EXTRACTED ENTRIES:
▽

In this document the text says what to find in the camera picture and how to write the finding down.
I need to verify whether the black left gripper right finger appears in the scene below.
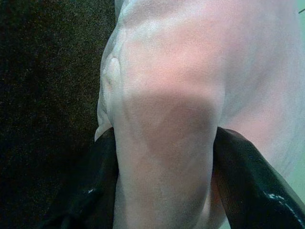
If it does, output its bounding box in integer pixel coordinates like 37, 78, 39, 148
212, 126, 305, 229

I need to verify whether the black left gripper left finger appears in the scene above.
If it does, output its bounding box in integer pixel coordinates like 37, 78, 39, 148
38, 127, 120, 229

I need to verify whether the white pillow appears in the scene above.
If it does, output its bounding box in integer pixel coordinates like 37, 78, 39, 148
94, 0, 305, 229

△
▽

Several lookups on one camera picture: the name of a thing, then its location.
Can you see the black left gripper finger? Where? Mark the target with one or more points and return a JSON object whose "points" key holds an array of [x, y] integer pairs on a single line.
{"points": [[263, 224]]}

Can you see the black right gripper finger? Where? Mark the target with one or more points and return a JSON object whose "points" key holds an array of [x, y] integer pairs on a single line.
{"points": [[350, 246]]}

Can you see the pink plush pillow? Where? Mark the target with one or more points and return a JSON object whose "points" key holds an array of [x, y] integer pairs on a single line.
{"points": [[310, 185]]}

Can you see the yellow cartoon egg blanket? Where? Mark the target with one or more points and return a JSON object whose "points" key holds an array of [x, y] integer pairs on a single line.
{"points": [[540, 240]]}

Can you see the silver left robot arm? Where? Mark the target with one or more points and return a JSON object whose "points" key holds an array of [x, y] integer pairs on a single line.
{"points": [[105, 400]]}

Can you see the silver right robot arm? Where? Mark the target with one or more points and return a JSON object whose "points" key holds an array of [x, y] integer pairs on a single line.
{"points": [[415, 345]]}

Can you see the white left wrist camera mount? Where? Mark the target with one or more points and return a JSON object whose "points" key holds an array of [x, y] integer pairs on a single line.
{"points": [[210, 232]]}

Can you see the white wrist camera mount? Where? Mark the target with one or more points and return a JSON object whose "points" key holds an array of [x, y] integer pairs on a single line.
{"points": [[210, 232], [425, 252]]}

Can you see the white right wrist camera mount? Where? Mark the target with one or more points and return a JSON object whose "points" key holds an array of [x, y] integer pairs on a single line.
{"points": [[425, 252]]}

△

DIRECTIONS FOR THIS TASK:
Please copy every line in the entries where "need" appears.

FINISHED TASK:
I need to verify whether the black left gripper right finger appears in the scene below.
I need to verify whether the black left gripper left finger appears in the scene above.
I need to verify whether the white pillow appears in the scene above.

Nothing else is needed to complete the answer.